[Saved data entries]
↓

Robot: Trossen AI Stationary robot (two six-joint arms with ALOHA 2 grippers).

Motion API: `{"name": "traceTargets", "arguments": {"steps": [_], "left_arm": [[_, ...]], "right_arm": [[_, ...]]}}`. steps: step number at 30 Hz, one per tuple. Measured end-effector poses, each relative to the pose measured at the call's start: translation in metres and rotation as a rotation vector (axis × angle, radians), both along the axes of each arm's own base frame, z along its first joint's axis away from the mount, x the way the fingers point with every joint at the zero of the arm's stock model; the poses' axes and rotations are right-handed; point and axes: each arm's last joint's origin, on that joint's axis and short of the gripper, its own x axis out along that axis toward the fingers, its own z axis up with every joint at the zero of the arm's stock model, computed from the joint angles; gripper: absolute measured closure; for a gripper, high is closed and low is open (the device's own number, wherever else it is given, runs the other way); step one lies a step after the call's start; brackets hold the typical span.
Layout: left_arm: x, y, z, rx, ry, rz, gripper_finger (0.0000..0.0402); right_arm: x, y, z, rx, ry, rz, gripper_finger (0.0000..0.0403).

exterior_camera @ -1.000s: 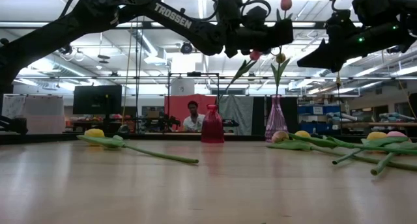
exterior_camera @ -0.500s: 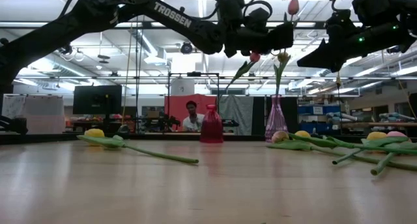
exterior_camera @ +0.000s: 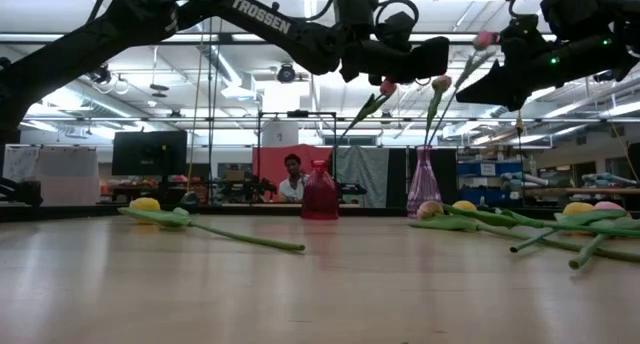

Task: Sort flowers into vase by color
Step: Adjust the pink tulip in the red vase

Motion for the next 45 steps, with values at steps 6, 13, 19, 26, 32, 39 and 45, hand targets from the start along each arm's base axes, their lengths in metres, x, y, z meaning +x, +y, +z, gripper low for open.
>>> {"name": "traceTargets", "arguments": {"steps": [6, 13, 19, 26, 32, 39, 45], "left_arm": [[-0.001, -0.001, 0.006, 0.025, -0.063, -0.001, 0.0254], [0.001, -0.012, 0.014, 0.079, -0.116, -0.043, 0.0254], [0.002, -0.014, 0.014, 0.076, -0.118, -0.020, 0.0254], [0.000, -0.024, 0.018, 0.111, -0.013, 0.174, 0.0254], [-0.003, -0.049, 0.036, 0.184, 0.100, 0.222, 0.0254], [-0.018, -0.053, 0.052, 0.031, 0.174, 0.198, 0.0254], [-0.028, -0.040, 0.055, -0.113, 0.171, 0.169, 0.0254]], "right_arm": [[0.000, 0.000, 0.000, 0.000, 0.001, -0.003, 0.0341], [0.000, 0.000, 0.000, 0.000, 0.001, -0.003, 0.0341], [0.000, 0.000, -0.001, 0.004, 0.005, -0.003, 0.0341], [0.000, 0.000, -0.001, 0.003, 0.005, -0.003, 0.0341], [0.000, 0.000, 0.000, 0.003, 0.004, -0.002, 0.0341], [0.000, 0.000, 0.000, 0.004, 0.002, 0.004, 0.0341], [0.000, 0.000, 0.000, 0.004, 0.002, 0.006, 0.0341]]}}
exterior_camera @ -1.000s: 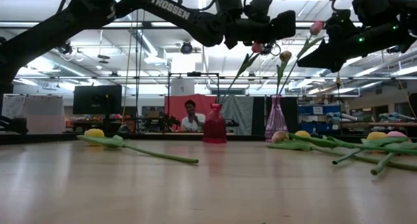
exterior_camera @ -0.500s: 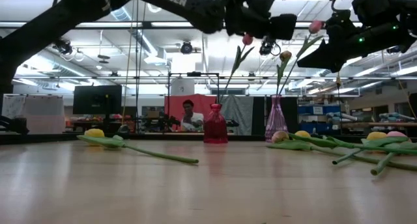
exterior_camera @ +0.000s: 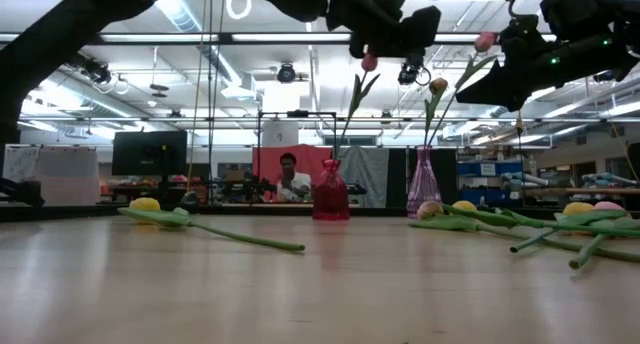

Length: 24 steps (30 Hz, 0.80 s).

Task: Sort flowers into vase by color
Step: Adjust the pink tulip in the red vase

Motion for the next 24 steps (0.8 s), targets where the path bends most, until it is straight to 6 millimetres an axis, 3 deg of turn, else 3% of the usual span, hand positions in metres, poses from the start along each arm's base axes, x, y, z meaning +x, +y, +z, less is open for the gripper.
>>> {"name": "traceTargets", "arguments": {"steps": [11, 17, 24], "left_arm": [[-0.012, -0.010, 0.012, -0.053, 0.070, -0.031, 0.0254], [-0.012, -0.013, -0.006, -0.067, 0.123, -0.058, 0.0258], [-0.028, -0.016, -0.003, -0.067, 0.162, -0.057, 0.0326]], "right_arm": [[0.000, 0.000, 0.000, 0.003, 0.003, 0.000, 0.0341], [0.001, 0.000, -0.001, 0.005, 0.005, 0.004, 0.0341], [0.001, 0.000, -0.001, 0.003, 0.003, 0.005, 0.0341]]}}
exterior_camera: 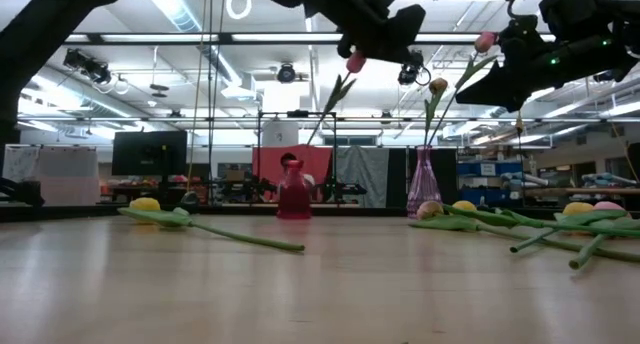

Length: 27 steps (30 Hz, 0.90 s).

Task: Sort flowers into vase by color
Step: Adjust the pink tulip in the red vase

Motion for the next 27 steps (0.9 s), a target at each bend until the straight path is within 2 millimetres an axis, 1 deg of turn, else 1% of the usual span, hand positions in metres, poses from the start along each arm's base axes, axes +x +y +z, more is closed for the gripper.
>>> {"name": "traceTargets", "arguments": {"steps": [4, 8, 11, 15, 17, 21, 24, 27], "left_arm": [[-0.009, -0.002, 0.005, -0.007, -0.016, 0.002, 0.0372], [-0.010, -0.003, 0.001, -0.019, -0.004, 0.014, 0.0394], [-0.011, -0.002, -0.002, -0.009, 0.013, 0.074, 0.0394], [-0.014, -0.001, -0.001, 0.011, 0.034, 0.161, 0.0372], [-0.015, -0.001, 0.001, 0.007, 0.027, 0.163, 0.0363], [-0.024, 0.002, 0.015, -0.041, -0.030, 0.142, 0.0360], [-0.032, 0.008, 0.020, -0.086, -0.057, 0.082, 0.0368], [-0.040, 0.010, 0.017, -0.089, -0.064, 0.076, 0.0381]], "right_arm": [[0.000, 0.000, 0.000, -0.001, -0.001, 0.001, 0.0341], [0.000, 0.000, 0.000, 0.000, -0.001, 0.001, 0.0341], [0.000, 0.000, 0.000, 0.000, -0.001, 0.001, 0.0341], [0.000, 0.000, 0.000, 0.000, -0.001, 0.001, 0.0341], [0.000, 0.000, 0.000, 0.001, -0.001, 0.001, 0.0341], [0.001, 0.000, -0.001, 0.008, -0.001, 0.000, 0.0341], [0.003, -0.002, -0.006, 0.010, 0.002, 0.001, 0.0341], [0.005, -0.004, -0.007, 0.012, 0.001, 0.004, 0.0341]]}}
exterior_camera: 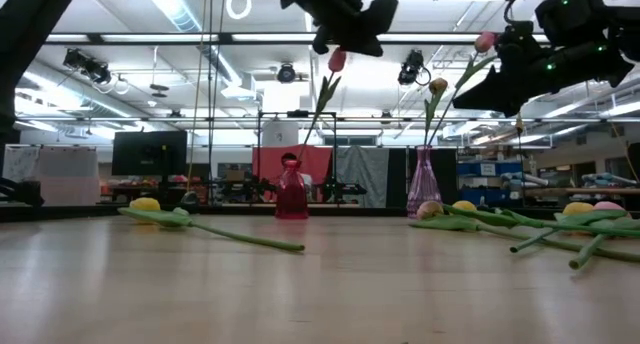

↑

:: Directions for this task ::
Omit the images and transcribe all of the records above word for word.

:: Solution to this problem ::
Robot: Trossen AI Stationary robot (two six-joint arms with ALOHA 2 grippers).

Motion API: `{"name": "traceTargets", "arguments": {"steps": [_], "left_arm": [[_, ...]], "right_arm": [[_, ...]]}}`. steps: step number at 30 Hz, one per tuple. Measured end-effector poses, each relative to the pose measured at the call's start: translation in metres and rotation as a rotation vector (axis × angle, radians), both along the axes of each arm's own base frame, z along its first joint's axis away from the mount, x the way the fingers point with every joint at the zero of the arm's stock model; the poses' axes and rotations are right-handed; point and axes: each arm's last joint's origin, on that joint's axis and short of the gripper, its own x axis out along that axis toward the fingers, its own z axis up with every joint at the zero of the arm's stock model, computed from the joint angles; gripper: absolute measured closure; for a gripper, high is closed and low is open (the device's own number, wherever else it is given, runs the other way); step one lies a step after the call's start; brackets hold the typical span.
Layout: left_arm: x, y, z, rx, ry, rz, gripper_finger (0.0000..0.0402); right_arm: x, y, z, rx, ry, rz, gripper_finger (0.0000..0.0403).

exterior_camera @ -1.000s: 
exterior_camera @ -0.500s: 
exterior_camera @ +0.000s: 

Task: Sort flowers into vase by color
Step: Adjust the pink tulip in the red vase

Motion for the next 45 steps, with values at steps 6, 13, 19, 26, 32, 39 and 45, hand targets from the start along each arm's base axes, their lengths in metres, x, y, z meaning +x, +y, +z, gripper low for open.
>>> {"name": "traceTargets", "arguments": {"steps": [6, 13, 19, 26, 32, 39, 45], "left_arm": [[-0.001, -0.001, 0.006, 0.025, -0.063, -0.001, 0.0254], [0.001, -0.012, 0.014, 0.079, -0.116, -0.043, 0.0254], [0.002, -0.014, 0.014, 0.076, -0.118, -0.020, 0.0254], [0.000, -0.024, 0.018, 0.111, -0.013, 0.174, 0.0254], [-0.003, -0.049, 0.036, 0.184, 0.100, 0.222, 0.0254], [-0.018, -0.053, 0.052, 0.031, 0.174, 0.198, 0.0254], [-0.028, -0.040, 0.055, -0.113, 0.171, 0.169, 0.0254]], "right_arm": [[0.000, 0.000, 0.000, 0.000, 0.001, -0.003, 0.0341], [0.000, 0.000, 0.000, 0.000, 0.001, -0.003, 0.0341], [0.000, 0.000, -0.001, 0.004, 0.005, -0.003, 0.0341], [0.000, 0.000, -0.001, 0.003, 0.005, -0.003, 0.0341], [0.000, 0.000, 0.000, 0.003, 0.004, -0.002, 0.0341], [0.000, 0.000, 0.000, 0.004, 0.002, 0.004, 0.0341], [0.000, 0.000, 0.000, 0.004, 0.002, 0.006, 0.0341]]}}
exterior_camera @ -1.000s: 
exterior_camera @ -0.500s: 
exterior_camera @ +0.000s: 

Length: 24 steps (30 Hz, 0.80 s).

Task: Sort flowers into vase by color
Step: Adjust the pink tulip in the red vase

Motion for the next 24 steps (0.8 s), targets where the path bends most, until it is straight to 6 millimetres an axis, 3 deg of turn, else 3% of the usual span, hand positions in metres, poses from the start along each arm's base axes, x, y, z meaning +x, +y, +z, less is open for the gripper.
>>> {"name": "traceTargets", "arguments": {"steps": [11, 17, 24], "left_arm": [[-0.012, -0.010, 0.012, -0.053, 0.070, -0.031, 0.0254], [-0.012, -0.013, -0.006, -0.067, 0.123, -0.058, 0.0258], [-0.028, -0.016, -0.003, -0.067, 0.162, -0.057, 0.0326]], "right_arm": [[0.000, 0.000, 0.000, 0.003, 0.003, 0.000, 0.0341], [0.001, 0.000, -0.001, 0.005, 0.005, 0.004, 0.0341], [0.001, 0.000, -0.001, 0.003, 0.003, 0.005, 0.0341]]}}
exterior_camera: 

Length: 27 steps (30 Hz, 0.90 s).

Task: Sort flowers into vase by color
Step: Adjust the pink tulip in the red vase

Motion for the next 27 steps (0.9 s), a target at each bend until the straight path is within 2 millimetres an axis, 1 deg of turn, else 1% of the usual span, hand positions in metres, poses from the start along each arm's base axes, axes +x +y +z, more is closed for the gripper.
>>> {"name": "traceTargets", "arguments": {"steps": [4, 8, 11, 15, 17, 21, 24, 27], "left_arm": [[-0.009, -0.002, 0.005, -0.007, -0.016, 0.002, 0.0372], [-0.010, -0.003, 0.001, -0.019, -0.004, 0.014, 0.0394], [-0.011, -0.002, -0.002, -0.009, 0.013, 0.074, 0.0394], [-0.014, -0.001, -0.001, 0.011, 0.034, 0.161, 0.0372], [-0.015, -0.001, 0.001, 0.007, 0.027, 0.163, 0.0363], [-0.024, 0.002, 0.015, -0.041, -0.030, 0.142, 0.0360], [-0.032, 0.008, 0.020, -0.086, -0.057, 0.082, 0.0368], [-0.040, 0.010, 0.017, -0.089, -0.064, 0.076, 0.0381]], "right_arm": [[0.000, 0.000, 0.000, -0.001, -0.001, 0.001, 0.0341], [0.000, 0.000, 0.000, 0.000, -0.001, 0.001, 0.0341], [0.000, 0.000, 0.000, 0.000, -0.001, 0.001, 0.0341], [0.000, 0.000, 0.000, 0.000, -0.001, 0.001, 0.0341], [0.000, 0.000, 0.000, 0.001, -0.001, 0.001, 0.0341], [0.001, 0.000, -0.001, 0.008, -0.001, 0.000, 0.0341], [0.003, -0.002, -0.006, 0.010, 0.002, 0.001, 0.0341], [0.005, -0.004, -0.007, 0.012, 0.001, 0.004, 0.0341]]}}
exterior_camera: 

The answer given above is complete.